Il Piano nazionale d’Azione sulle Dipendenze (PAND) un’occasione persa. Ma non completamente. di Stefano Vecchio

Il Piano Nazionale d’Azione sulle Dipendenze (scarica qui), appena licenziato dalla Ministra Dadone, si presenta come una occasione mancata in quanto realizza un forte ridimensionamento delle indicazioni della Conferenza Nazionale sulle Droghe.

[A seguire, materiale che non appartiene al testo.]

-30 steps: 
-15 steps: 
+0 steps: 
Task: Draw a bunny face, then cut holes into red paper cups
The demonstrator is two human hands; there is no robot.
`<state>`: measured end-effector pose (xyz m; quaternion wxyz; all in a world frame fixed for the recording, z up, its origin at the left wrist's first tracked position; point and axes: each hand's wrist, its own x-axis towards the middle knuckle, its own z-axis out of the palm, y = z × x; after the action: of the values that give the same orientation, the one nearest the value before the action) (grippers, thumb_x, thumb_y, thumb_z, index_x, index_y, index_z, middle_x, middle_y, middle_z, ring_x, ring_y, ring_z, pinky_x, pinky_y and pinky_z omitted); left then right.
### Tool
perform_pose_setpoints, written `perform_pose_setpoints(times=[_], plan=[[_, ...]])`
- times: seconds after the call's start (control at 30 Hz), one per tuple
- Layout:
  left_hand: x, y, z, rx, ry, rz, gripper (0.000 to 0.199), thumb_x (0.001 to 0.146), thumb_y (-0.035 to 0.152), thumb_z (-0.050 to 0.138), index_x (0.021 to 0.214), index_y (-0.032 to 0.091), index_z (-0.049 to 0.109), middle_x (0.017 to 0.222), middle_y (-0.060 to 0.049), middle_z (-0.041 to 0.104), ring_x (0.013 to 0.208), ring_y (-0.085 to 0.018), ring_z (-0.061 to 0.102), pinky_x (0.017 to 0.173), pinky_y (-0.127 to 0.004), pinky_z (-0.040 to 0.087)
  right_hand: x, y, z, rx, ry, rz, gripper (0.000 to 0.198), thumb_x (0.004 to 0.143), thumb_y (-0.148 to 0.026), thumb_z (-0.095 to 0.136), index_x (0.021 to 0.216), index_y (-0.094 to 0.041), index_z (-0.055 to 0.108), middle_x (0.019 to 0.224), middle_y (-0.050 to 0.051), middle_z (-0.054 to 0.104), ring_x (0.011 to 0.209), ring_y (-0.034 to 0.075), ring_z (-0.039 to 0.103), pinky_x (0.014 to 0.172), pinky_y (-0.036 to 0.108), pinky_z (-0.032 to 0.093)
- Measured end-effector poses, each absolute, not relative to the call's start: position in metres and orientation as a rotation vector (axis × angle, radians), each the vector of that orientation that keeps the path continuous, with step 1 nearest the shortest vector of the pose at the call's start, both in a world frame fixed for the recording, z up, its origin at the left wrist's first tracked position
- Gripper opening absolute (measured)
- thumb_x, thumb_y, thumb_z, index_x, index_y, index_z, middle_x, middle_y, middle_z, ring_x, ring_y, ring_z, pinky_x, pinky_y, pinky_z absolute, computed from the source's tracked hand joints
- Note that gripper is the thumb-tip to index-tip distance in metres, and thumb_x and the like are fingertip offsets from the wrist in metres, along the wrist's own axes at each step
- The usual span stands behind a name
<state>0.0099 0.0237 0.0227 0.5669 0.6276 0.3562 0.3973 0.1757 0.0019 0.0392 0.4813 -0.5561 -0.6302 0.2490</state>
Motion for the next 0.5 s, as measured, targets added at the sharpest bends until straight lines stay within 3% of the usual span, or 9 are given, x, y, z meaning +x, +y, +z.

La Conferenza fortemente voluta dalla Ministra Dadone dopo 13 anni di latitanza, si era caratterizzata anche per l’apertura di un dialogo produttivo con la società civile organizzata nella Rete nazionale per la riforma delle Politiche sulle droghe. Un dialogo che ebbe un ulteriore sviluppo nel fuoriconferenza organizzato a Genova. Grazie a questo dialogo la Ministra concordò l’istituzione nella Conferenza di un tavolo specifico sulla Riduzione del Danno, un LEA inattuato dal 2017, e uno con e sulle Persone che Usano Droghe (PUD) orientato a riconoscere il protagonismo delle PUD e a individuare strumenti concreti per disattivare gli stigmi diffusi tra logiche penali ed etichettamenti patologici.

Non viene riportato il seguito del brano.